The Short Answer?
This is a very risky economic market. That was the conclusion of Dr. Robert Edelstein on the real estate economy at a recent breakfast meeting. Dr. Edelstein is the Co-Chair of the Fisher Center for Real Estate & Urban Economics at the Haas School of Business at UC Berkeley. Dr. Edelstein discussed the critical issues driving the economy right now, including the capital tsunami (no end to capital flow in sight), subprime issues (risk of contagion could affect new construction, real estate services and equity loans), globalization (look how fast and widespread the global effects of the Shanghai exchange collapse were) and privatization (public companies, including Real Estate Investment Trusts, being taken private), among other things.
Right now Dr. Edelstein thinks that the real estate economy looks “comfortable.” The economy is showing good strength, stability and resiliency. Population and economic growth are driving demand, while capital markets favor real estate. Lastly, there is a low interest rate environment. (When asked where rates are going, the professor said he would not be in this business if he knew that).
Why Privatization is Occurring?
Many REITs, such as Equity Office Properties (EOP), are being taken private. (He labels Blackstone’s purchase of EOP as a “high risk”, highly leveraged transaction premised on rosy predictions that may not come to pass.) There is an abundance of institutional and opportunistic capital, bountiful cheap debt, and the chance for arbitrage by the buyer with the “pre-sale” of sub-portfolios or key assets (again, look at the pre-sale of key assets in the EOP deal). On the sell side, the ‘alternative’ valuations and high price income multiples make selling very attractive. While some companies point to the increasingly strict governance costs for a public company, Dr. Edelstein downplays this argument since pension fund investors in hedge funds will often want more information, not less, than Sarbanes-Oxley and other regulations require.
What is driving (and will continue to drive) the U.S. economy?
Dr. Edelstein points to technology, defense and security spending, biotech, the next baby boom, retirement, health care, financing and securitization (and other financial engineering).

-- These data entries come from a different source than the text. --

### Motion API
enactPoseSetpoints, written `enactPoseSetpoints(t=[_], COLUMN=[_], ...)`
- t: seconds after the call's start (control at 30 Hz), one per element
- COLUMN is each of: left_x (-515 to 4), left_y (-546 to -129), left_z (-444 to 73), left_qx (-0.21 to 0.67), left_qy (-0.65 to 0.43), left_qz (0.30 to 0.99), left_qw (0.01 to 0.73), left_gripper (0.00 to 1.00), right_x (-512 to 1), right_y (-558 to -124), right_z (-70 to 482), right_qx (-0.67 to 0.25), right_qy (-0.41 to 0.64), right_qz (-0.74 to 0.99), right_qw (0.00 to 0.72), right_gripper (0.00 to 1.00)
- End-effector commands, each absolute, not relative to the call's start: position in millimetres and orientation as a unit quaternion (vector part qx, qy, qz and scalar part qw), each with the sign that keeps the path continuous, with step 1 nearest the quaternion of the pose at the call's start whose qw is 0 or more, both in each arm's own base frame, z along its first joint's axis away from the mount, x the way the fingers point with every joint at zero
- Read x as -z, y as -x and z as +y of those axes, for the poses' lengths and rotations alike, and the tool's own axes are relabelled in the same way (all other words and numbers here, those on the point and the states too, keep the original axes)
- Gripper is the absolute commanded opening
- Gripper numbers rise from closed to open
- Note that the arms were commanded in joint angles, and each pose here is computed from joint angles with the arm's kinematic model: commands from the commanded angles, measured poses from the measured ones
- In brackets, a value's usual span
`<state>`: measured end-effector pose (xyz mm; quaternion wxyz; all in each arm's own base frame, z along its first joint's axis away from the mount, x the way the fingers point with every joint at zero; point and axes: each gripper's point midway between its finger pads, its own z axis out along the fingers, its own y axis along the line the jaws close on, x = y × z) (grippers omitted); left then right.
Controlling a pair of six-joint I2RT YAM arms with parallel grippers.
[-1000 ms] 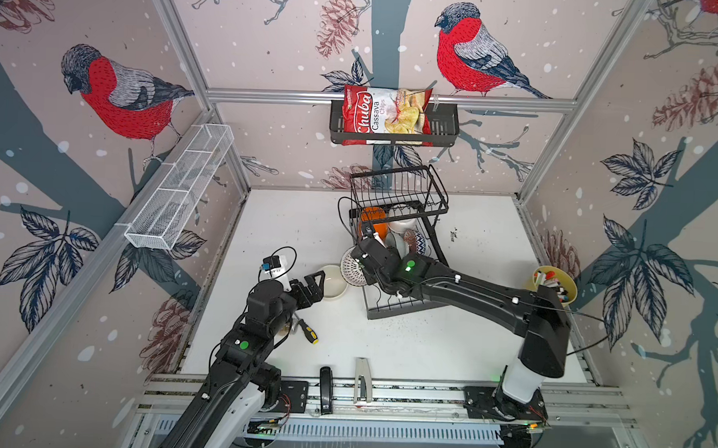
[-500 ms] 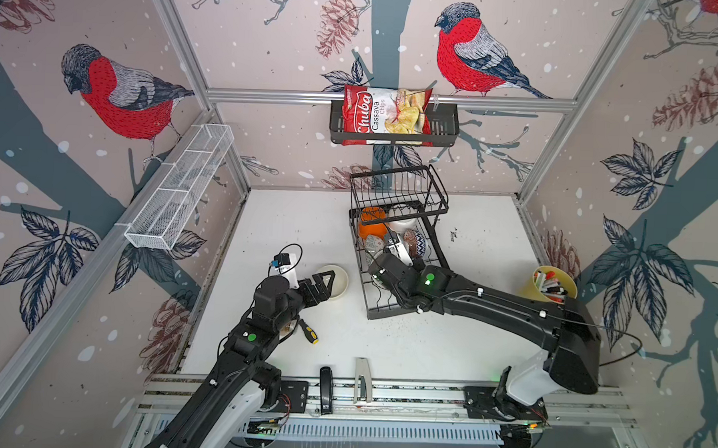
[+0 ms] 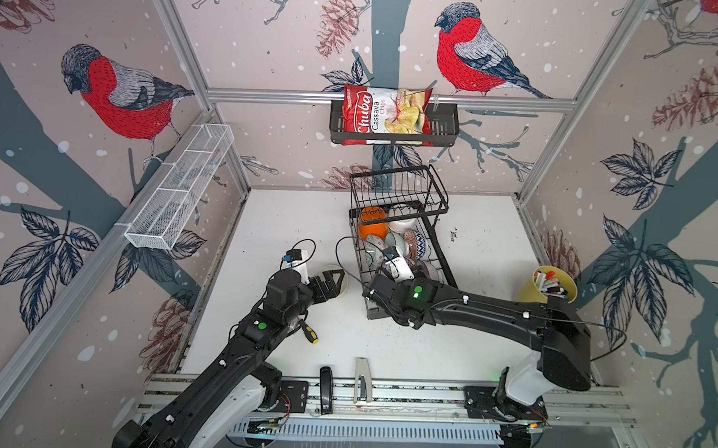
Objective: Load the bowls into the dish rack
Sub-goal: 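Lift the maroon-patterned bowl with the right gripper toward the rack, then lower the maroon-patterned bowl into the rack's lower slots with the right gripper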
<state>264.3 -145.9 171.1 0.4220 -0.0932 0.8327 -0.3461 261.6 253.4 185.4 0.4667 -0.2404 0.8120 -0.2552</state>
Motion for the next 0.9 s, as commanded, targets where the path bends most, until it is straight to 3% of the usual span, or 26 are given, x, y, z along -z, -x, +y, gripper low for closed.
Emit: enactPoseSetpoints(t=[0.0, 0.33, 0.87], left_x=[-189, -182, -182], left_y=[-272, -277, -277], left_z=[-149, -151, -147], left_qx=[0.353, 0.347, 0.334], left_qy=[0.080, 0.077, 0.072], left_qz=[0.815, 0.821, 0.822], left_qw=[0.452, 0.446, 0.456], left_gripper=[0.97, 0.97, 0.97], right_x=[-191, -180, -158], right_y=[-262, -262, -277], right_z=[239, 227, 238], right_qx=[0.292, 0.360, 0.366], right_qy=[0.222, 0.248, 0.282], right_qz=[0.793, 0.759, 0.752], right_qw=[0.487, 0.482, 0.471], right_gripper=[0.00, 0.00, 0.00])
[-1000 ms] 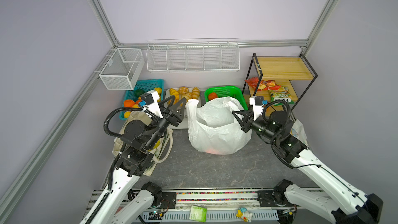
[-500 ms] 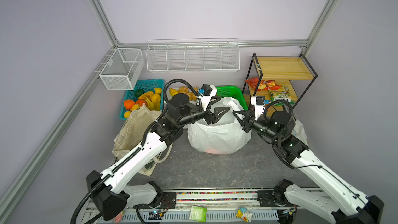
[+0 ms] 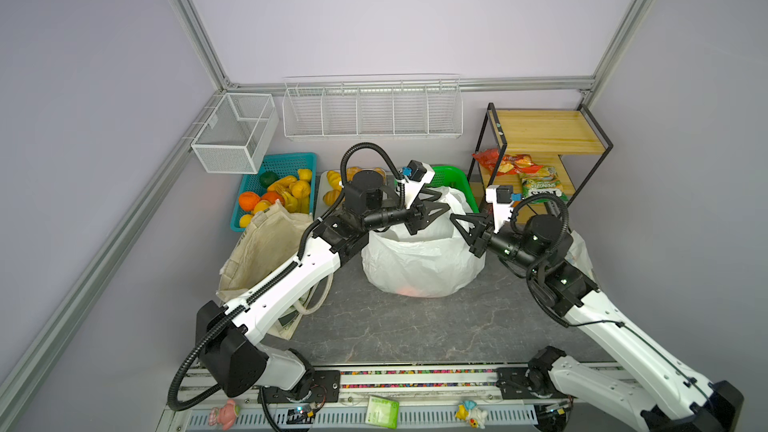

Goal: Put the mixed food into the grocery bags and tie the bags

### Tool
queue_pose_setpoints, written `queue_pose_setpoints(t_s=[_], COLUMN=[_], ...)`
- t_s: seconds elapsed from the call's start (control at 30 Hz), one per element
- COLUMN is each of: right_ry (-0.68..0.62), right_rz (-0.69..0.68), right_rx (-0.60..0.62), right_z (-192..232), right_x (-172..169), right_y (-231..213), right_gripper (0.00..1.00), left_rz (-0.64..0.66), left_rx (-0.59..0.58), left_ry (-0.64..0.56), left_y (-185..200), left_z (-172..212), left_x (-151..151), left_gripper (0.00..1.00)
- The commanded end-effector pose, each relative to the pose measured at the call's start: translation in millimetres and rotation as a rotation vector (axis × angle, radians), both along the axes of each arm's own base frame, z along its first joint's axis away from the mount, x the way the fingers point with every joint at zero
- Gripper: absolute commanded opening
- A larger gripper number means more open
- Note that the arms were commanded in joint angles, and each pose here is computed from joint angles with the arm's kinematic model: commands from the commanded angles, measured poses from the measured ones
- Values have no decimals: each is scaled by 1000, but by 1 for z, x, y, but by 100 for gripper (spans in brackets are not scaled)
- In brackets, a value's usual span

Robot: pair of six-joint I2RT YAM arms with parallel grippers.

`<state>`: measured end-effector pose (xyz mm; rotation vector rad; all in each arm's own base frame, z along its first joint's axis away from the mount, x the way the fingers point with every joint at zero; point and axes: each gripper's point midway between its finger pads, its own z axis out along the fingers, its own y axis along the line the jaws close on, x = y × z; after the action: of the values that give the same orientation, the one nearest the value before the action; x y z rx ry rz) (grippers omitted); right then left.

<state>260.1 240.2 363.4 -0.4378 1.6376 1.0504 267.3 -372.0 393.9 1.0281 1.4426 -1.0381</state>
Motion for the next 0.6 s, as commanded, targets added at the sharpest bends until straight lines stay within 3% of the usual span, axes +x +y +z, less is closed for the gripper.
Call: queue_pose_setpoints(t_s=[0.0, 0.07, 0.1, 0.17, 0.3, 0.4, 0.57], right_ry=[-9, -5, -1, -58, -223, -297, -443], right_rz=[5, -19, -50, -123, -181, -131, -105], right_rx=[-11, -41, -77, -162, -337, -377, -393], right_z=[0, -6, -13, -8, -17, -25, -16], right_x=[0, 2, 6, 9, 4, -5, -10], right_y=[-1, -4, -8, -21, -38, -31, -11], right_gripper=[12, 15, 23, 53, 86, 100, 91], left_rz=[-21, -20, -23, -26, -26, -20, -31], left_rx=[-35, -34, -32, -28, -27, -27, -60], left_ry=[-36, -31, -25, -1, 106, 194, 287], left_y=[-1, 2, 4, 9, 13, 13, 13], left_z=[20, 21, 22, 23, 21, 20, 26], left_x=[-1, -3, -5, -9, -12, -11, -16], left_gripper=[26, 14, 10, 3, 0, 0, 0])
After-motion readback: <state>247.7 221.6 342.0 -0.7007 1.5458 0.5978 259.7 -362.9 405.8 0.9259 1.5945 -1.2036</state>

What is happening globally?
The growth locomotives of the world are the United States, China and India. He noted that China has an incentive to keep interest rates low in the U.S. right now, but wonders whether they will always think so. China also faces problems in that they are essentially ‘importing inflation and exporting deflation.‘ China is no longer the lowest cost producer for some goods and the one child rule is leading to a quickly aging population. He believes that China will be the next big residential securitization. (Did you know that there are 570 Wal-Marts in China?). He also finds it ironic that China is a meritocracy (a no one from the countryside can succeed in business in China) but not a democracy while India is a democracy but not a meritocracy (still vary caste oriented). In many countries, such as Thailand and Russia, businessmen are trying to compute a rate of “reasonable greed” (or “profits after stealing”) to work into their projections for government corruption.
How can things get worse?
Dr. Edelstein does not rule out a U.S.-precipitated world recession in which the consumer faces death “by a thousand pricks.” With rising energy costs, the Alternative Minimum Tax, unanticipated jumps in interest rates, fewer and smaller equity cash outs and the prospect that wage growth could lag inflation, these ‘thousand pricks’ may take the wind out of real estate performance. Again, Dr. Edelstein’s take home message from his talk: this is a very risky economic market.